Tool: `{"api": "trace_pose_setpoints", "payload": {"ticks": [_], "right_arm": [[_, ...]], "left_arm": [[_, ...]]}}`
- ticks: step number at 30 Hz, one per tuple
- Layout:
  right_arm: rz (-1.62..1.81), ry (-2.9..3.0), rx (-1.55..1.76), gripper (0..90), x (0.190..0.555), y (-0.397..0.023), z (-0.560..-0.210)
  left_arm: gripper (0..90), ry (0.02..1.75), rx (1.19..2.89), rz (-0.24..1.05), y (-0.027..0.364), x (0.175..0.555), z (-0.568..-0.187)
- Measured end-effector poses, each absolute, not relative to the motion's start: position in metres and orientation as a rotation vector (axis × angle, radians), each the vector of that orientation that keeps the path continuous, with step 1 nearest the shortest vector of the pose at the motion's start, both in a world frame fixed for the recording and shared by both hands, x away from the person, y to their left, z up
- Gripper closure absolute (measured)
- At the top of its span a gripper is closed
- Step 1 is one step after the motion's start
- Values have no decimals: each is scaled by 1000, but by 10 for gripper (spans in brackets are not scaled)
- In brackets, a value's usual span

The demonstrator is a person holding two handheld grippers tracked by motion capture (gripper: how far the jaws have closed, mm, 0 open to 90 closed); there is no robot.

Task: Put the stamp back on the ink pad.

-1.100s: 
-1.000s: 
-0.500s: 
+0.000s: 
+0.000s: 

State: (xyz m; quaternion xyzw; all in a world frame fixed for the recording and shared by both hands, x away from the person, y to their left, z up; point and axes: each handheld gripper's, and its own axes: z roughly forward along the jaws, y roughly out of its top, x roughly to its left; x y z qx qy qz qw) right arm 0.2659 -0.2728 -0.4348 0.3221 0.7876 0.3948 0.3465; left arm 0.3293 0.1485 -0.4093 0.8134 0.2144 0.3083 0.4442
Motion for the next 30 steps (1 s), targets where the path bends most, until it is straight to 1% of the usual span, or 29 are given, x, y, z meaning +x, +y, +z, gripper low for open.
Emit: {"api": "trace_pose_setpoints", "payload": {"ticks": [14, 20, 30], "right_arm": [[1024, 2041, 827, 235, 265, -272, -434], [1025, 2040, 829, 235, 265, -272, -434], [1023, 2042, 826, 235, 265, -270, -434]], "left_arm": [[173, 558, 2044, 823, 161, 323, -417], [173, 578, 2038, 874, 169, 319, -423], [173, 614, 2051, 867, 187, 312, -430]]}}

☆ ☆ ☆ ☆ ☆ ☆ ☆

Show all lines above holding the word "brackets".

§ **Exercise response**:
- Values have no decimals: each is scaled by 1000, but by 10 for gripper (spans in brackets are not scaled)
- In brackets, a value's usual span

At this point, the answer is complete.